Este día él condenaría al mundo.

Las lágrimas en los hermosos ojos de su mujer brotaron como la lluvia carmesí que estalló en los orificios de entrada y salida a través de los cuales una jabalina atravesó su torso. El pulmón perforado restringía el grito que se acumulaba en su interior, preparándose para ser expulsado, pero el estentóreo estertor expelido segundos después parecía surgido más del alma que de la garganta, parecía estar compuesto más de espíritu que de aliento. El alarido resonaría en la médula misma de todos y cada uno de aquellos miserables espectadores congregados ante la desalmada ceremonia. Su niño observaba. Escuchaba. Agujereado, análogo al hombre de la mirada altiva, sería sin contemplaciones el corazón de los presentes tras el estremecimiento que asediaría sus tímpanos. Las sílabas se abalanzarían como cuchillos, rasgando la atmósfera y haciendo vibrar la plaza entera.

El patíbulo tremaba.

Una segunda lanza acompañada de un sonido sordo abrió su camino a través de los tensos músculos anquilosados del estoico sujeto. La disonancia ensordecedora de la masa enloquecida cesó de golpe. Ya nada oía. Las visiones de ángeles y demonios enzarzados en cruenta batalla bajo el fuego crepitante del sol fueron apagadas como por un soplido funesto que lo arrastró todo consigo. Ya nada veía. El punzante dolor que recorría cada fibra de su cuerpo, las agujas bajo su piel, el crepitar en sus extremidades, la corrosión del aire en sus ductos nasales, los estallidos dentro de su cráneo, todos se atenuaban hasta no dejar más tras de sí que un leve hormigueo agónico acompañado de un ingrávido murmullo acuático.

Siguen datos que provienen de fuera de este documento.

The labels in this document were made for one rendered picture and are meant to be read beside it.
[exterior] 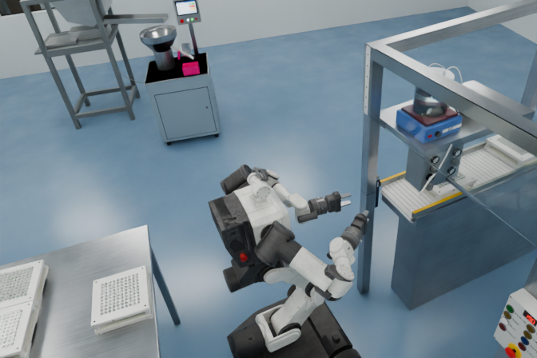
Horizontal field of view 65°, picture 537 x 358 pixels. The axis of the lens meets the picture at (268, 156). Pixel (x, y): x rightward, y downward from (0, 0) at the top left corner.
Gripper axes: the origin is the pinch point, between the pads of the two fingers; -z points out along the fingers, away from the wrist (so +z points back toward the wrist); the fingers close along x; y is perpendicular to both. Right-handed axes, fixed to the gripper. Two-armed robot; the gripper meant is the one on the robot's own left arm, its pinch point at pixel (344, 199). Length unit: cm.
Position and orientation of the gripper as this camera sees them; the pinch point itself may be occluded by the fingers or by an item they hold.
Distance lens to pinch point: 215.5
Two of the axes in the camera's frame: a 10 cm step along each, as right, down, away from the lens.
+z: -9.6, 2.2, -1.4
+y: 2.5, 5.6, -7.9
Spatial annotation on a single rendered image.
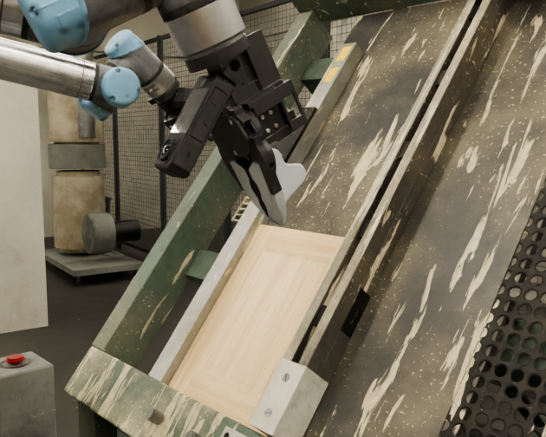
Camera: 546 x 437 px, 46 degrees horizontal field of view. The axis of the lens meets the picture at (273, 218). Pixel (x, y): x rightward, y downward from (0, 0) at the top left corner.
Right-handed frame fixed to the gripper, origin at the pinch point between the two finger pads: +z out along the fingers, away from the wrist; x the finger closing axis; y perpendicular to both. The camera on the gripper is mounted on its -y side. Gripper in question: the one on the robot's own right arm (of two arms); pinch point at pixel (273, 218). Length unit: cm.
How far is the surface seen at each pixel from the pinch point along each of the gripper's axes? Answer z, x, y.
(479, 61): 11, 29, 75
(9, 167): 38, 423, 44
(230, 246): 28, 64, 20
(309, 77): 10, 88, 74
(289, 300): 35, 41, 17
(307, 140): 17, 64, 50
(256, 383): 42, 37, 1
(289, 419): 40.9, 21.6, -1.5
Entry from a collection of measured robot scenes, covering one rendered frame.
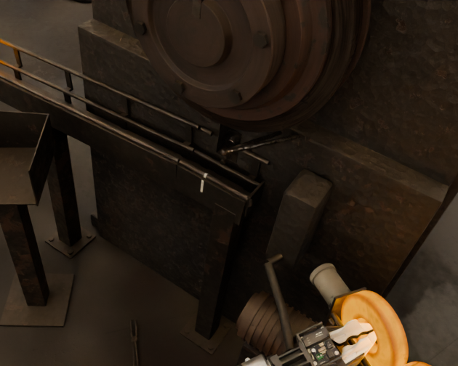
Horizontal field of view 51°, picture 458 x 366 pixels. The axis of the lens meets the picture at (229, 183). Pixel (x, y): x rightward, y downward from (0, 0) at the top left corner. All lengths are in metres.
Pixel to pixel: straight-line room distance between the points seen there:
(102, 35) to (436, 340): 1.49
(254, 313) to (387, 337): 0.35
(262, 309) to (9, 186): 0.68
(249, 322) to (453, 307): 1.08
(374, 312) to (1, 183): 0.91
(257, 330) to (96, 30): 0.84
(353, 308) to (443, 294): 1.12
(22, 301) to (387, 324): 1.25
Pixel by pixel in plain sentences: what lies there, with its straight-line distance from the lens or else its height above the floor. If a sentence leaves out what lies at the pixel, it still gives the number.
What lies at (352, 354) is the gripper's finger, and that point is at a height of 0.71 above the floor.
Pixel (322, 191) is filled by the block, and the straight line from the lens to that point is 1.04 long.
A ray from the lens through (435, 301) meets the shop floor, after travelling 2.04.
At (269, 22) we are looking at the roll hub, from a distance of 0.75.
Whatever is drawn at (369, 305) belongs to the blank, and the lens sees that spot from 0.93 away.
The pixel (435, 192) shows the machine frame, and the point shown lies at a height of 0.87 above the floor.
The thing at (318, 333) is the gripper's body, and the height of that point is 0.75.
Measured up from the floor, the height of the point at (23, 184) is 0.61.
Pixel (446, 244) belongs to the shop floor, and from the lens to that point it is 2.25.
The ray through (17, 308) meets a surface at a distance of 1.79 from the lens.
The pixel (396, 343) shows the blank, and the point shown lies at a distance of 0.92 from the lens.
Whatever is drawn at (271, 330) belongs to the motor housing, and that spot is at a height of 0.52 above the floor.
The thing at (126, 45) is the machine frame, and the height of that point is 0.87.
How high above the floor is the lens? 1.52
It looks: 45 degrees down
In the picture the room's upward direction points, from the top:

Ya nada sentía, y aún así su cuerpo detonaba, dando forma física al último remanente de vida que dentro de él se alojaba para luego desaparecer envuelto en un estampido de fuego y caótica vacuidad.

En una nube de sangre y rebeldía, de exaltación y dolor; en una explosión encarnizada de exacerbada voluntad, las últimas palabras de aquel hombre resonaron con estrépito fantasmal, calando a través de las arterias de la humanidad misma y arremetiendo contra la pérfida máquina judicial que le privaba de la existencia por el irónico motivo de haber defendido una causa justa.

El hombre, el padre, el acusado, muerto en vida, con su último aliento, bramó. El grito de protesta resonó como una maldición del inframundo. La gutural voz de la humanidad entera había encontrado salida, y resopló con el ímpetu reprimido de diez mil años. El mundo cayó de rodillas ante la frase final.

—¡YO NO SOY UN... TRAIDOR!

- Elohim Flores.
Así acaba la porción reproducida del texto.